• [Problem to work on]:
For this exercise, return exactly the lines of the material below that begin at the one with "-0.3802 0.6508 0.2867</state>" and stop after the one with "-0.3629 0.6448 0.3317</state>".

────

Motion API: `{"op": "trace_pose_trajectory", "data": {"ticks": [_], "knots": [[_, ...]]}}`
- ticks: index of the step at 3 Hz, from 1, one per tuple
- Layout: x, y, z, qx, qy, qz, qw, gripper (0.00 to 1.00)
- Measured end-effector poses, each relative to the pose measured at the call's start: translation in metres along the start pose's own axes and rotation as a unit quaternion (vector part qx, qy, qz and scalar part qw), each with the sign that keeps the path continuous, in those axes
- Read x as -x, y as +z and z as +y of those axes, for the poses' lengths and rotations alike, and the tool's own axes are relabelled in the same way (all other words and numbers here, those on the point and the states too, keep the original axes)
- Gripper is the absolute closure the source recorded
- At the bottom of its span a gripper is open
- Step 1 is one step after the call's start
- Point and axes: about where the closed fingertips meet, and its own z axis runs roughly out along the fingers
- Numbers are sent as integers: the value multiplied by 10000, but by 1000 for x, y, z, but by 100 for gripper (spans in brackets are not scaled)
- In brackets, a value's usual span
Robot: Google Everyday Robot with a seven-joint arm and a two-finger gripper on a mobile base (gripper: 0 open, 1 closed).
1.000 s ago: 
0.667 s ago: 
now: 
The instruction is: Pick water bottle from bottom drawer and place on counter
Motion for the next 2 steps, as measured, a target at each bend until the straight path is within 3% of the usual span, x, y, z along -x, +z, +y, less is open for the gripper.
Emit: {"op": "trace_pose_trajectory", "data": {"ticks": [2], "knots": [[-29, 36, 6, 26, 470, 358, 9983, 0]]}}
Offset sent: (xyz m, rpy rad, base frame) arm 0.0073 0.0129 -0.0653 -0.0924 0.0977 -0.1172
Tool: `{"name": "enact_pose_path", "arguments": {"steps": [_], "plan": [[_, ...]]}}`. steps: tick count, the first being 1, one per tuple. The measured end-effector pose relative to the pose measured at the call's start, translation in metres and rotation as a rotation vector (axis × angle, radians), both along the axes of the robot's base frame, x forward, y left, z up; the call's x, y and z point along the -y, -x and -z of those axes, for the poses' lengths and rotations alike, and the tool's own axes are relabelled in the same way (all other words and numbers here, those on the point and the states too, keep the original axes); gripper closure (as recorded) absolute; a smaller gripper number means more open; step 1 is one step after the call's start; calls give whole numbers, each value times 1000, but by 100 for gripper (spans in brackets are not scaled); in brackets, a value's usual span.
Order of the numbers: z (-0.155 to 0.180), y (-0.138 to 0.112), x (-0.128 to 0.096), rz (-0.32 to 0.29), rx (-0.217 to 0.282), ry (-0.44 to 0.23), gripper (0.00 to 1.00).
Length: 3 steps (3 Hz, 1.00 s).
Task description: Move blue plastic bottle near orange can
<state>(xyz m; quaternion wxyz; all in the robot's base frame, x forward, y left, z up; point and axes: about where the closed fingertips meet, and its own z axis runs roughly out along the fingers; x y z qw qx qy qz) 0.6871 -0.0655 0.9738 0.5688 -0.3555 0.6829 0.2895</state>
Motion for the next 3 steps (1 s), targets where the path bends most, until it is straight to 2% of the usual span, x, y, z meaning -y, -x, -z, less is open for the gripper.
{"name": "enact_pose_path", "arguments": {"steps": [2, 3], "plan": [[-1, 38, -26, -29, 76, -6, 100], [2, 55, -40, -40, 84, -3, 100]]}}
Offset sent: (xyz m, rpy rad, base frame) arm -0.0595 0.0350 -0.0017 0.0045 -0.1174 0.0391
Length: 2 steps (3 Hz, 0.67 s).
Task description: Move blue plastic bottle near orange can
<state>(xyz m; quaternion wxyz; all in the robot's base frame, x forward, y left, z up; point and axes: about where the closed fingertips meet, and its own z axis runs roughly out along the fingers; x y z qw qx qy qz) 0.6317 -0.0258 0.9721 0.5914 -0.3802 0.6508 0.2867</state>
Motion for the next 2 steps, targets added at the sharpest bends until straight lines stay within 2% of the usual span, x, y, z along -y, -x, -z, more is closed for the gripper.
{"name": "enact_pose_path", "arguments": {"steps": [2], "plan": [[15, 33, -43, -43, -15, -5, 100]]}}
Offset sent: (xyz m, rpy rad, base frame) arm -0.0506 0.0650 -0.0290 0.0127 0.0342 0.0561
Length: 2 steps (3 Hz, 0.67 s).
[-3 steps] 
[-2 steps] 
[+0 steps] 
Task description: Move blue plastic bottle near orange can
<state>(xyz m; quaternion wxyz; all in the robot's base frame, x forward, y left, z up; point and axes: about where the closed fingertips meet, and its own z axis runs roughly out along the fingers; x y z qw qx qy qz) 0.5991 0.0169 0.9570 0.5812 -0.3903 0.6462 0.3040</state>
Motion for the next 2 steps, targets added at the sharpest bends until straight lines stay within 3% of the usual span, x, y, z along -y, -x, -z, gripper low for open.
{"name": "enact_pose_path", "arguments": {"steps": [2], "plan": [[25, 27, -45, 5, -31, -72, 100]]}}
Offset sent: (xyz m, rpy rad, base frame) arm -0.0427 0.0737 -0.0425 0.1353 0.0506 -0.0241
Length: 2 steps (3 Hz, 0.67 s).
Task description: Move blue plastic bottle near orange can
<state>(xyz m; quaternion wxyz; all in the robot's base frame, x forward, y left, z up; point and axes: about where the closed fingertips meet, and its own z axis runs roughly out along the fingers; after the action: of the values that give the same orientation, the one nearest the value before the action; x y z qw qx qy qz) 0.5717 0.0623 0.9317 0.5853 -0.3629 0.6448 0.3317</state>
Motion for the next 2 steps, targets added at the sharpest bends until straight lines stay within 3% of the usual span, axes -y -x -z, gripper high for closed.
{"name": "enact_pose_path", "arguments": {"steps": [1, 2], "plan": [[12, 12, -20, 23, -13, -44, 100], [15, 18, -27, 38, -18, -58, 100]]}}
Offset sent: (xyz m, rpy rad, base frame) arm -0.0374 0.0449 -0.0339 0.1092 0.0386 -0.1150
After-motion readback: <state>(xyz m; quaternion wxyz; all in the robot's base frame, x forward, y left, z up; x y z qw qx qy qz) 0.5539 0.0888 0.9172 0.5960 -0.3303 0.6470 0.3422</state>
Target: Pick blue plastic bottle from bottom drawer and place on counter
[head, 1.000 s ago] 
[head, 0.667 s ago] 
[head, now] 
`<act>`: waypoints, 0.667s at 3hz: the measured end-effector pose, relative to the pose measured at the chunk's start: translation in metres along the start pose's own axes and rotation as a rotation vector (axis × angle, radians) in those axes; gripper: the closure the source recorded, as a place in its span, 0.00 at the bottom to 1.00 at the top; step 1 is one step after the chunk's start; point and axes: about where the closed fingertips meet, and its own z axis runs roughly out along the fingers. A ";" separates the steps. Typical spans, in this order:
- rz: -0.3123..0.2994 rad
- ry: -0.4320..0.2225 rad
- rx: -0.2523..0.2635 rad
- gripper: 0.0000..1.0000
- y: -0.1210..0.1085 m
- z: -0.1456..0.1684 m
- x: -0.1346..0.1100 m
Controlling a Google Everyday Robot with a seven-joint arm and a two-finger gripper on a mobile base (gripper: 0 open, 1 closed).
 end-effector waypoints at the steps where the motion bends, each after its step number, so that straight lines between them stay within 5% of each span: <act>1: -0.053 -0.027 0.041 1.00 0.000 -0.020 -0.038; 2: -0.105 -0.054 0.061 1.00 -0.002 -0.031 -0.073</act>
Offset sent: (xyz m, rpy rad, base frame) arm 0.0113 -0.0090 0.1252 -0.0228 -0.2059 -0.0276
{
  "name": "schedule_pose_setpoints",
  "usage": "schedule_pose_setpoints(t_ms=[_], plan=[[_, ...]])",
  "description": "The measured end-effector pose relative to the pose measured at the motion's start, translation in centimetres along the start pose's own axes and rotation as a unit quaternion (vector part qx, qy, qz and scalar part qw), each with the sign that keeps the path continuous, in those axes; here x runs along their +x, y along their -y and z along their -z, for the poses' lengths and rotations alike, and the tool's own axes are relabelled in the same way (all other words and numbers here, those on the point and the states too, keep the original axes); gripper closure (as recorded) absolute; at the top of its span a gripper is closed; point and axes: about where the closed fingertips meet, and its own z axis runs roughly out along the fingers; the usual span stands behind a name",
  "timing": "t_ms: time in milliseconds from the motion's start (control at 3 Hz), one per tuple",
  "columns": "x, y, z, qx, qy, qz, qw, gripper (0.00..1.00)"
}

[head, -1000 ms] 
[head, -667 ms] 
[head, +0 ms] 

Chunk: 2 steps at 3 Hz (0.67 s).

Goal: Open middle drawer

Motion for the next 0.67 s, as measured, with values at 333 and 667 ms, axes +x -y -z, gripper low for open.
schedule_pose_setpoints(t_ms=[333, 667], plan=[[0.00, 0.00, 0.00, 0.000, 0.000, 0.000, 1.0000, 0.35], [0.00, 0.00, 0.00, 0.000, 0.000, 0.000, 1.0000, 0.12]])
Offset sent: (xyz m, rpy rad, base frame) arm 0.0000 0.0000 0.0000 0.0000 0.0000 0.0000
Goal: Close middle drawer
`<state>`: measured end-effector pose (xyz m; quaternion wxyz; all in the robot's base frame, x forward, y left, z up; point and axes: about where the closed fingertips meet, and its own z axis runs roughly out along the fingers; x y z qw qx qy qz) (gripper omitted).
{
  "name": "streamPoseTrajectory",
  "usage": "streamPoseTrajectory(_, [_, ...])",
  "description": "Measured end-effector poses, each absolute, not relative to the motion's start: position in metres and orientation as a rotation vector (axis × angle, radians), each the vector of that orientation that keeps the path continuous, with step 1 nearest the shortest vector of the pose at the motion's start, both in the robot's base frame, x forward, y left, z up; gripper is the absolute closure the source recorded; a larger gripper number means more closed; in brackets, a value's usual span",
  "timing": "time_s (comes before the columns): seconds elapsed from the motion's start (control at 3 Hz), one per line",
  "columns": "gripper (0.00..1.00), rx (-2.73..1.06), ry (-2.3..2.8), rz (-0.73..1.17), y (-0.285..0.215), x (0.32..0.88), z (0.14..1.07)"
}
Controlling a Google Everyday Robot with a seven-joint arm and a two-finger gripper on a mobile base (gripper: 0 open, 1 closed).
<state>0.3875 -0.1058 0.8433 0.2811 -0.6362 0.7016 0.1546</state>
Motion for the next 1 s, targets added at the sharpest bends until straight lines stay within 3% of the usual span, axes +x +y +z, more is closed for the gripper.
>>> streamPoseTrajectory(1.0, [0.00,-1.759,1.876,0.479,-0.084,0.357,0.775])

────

• [Written answer]:
<state>(xyz m; quaternion wxyz; all in the robot's base frame, x forward, y left, z up; point and axes: about where the closed fingertips meet, and its own z axis runs roughly out along the fingers; x y z qw qx qy qz) 0.6317 -0.0258 0.9721 0.5914 -0.3802 0.6508 0.2867</state>
Motion for the next 2 steps, targets added at the sharpest bends until straight lines stay within 2% of the usual span, x, y, z along -y, -x, -z, more is closed for the gripper.
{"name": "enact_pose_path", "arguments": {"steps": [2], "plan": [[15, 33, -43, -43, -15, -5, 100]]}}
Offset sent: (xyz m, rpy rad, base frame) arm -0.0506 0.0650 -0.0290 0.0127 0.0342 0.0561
Length: 2 steps (3 Hz, 0.67 s).
[-3 steps] 
[-2 steps] 
[+0 steps] 
Task description: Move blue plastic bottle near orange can
<state>(xyz m; quaternion wxyz; all in the robot's base frame, x forward, y left, z up; point and axes: about where the closed fingertips meet, and its own z axis runs roughly out along the fingers; x y z qw qx qy qz) 0.5991 0.0169 0.9570 0.5812 -0.3903 0.6462 0.3040</state>
Motion for the next 2 steps, targets added at the sharpest bends until straight lines stay within 3% of the usual span, x, y, z along -y, -x, -z, gripper low for open.
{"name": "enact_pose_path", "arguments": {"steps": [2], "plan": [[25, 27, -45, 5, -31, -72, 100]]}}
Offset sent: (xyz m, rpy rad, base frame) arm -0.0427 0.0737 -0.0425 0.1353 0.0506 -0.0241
Length: 2 steps (3 Hz, 0.67 s).
Task description: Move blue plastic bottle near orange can
<state>(xyz m; quaternion wxyz; all in the robot's base frame, x forward, y left, z up; point and axes: about where the closed fingertips meet, and its own z axis runs roughly out along the fingers; after the action: of the values that give the same orientation, the one nearest the value before the action; x y z qw qx qy qz) 0.5717 0.0623 0.9317 0.5853 -0.3629 0.6448 0.3317</state>

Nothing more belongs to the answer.